*Requirement*.
Copy each line of the data below with the word "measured".
◆ ◆ ◆ ◆ ◆
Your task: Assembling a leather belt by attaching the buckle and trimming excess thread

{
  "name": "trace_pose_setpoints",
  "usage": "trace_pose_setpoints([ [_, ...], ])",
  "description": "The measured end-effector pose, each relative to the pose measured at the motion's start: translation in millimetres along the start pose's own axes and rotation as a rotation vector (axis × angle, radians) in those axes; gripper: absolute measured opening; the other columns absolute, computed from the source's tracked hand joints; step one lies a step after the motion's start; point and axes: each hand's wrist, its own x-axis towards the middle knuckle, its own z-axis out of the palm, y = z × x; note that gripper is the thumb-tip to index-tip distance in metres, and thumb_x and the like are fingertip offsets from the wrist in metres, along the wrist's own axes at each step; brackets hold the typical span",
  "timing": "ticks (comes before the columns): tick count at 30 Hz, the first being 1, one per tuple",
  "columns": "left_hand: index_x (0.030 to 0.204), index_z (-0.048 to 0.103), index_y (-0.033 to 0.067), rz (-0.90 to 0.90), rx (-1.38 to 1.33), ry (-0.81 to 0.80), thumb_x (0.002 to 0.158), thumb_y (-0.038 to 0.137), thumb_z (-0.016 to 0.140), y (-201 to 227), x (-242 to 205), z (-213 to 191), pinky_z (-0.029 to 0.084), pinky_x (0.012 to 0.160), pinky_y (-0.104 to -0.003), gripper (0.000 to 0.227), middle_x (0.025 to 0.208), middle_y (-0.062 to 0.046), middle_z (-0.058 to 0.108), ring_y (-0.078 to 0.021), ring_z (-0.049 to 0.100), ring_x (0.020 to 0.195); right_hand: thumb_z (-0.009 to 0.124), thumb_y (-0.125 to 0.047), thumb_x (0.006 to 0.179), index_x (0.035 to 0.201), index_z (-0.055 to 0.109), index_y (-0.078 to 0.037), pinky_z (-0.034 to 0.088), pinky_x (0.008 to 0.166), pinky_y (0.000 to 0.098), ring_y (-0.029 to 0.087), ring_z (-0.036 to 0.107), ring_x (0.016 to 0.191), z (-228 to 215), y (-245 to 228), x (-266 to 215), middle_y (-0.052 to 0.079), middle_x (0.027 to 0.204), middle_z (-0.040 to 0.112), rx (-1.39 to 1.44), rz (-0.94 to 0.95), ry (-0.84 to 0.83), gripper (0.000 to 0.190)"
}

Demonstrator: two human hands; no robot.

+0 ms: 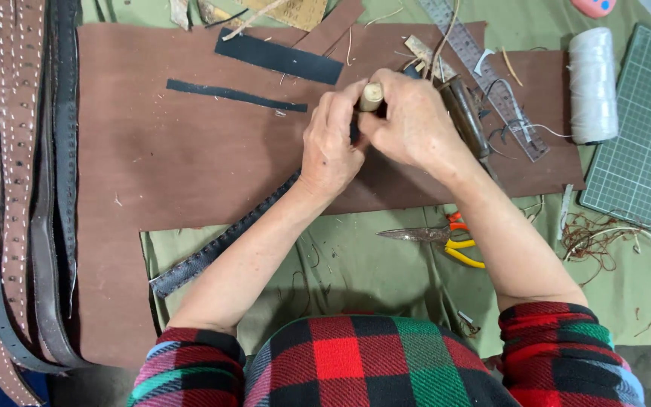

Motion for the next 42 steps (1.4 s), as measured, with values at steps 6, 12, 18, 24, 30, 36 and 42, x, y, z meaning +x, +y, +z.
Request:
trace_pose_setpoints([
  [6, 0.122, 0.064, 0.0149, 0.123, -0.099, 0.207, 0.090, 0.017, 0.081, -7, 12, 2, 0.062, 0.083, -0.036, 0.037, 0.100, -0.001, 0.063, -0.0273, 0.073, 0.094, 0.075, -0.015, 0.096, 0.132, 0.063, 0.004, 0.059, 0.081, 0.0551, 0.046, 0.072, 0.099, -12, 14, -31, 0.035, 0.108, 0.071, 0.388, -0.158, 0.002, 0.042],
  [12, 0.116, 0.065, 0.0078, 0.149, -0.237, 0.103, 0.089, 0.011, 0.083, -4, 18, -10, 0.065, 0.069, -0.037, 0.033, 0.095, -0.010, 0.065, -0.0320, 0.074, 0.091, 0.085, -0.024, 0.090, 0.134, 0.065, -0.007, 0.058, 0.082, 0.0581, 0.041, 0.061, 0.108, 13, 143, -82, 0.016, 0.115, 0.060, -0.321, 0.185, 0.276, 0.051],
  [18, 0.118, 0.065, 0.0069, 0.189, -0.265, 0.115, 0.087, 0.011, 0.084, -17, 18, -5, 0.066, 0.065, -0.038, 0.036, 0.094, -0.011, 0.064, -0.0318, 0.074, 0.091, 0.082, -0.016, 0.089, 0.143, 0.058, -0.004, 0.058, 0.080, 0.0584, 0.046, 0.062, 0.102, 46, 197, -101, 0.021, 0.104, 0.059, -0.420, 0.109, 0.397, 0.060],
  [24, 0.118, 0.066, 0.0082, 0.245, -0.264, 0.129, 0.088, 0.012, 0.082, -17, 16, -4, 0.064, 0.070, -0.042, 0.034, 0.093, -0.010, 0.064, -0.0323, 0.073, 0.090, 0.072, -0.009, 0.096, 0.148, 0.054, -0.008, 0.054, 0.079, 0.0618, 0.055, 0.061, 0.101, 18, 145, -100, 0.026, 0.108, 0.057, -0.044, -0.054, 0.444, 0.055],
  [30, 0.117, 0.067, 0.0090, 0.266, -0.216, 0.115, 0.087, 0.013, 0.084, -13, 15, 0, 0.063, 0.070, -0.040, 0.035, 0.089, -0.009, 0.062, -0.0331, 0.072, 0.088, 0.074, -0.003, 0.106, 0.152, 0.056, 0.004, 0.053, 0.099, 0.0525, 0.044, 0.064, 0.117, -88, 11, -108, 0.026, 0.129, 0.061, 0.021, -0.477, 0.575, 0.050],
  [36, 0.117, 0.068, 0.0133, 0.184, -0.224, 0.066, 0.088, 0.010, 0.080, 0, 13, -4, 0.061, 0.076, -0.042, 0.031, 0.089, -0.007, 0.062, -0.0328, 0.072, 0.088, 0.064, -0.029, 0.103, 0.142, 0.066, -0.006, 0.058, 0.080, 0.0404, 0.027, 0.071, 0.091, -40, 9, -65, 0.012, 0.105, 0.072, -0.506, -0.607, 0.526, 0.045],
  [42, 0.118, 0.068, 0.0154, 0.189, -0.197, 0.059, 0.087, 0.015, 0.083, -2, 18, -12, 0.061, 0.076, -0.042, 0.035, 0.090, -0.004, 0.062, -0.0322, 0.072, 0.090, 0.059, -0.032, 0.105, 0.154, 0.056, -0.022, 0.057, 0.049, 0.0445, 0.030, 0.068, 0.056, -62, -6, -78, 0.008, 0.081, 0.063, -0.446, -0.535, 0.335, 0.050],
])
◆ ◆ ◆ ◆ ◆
*Written response*.
  "description": "The measured end-effector pose, each relative to the pose measured at the motion's start: translation in millimetres along the start pose's own axes and rotation as a rotation vector (axis × angle, radians) in those axes; gripper: absolute measured opening; the other columns absolute, computed from the source's tracked hand joints; step one lies a step after the motion's start; point and axes: each hand's wrist, its own x-axis towards the middle knuckle, its own z-axis out of the palm, y = z × x; note that gripper is the thumb-tip to index-tip distance in metres, and thumb_x and the like are fingertip offsets from the wrist in metres, along the wrist's own axes at each step; brackets hold the typical span",
Motion for the next 42 steps (1.4 s), as measured, with values at steps 6, 12, 18, 24, 30, 36 and 42, x, y, z meaning +x, +y, +z.

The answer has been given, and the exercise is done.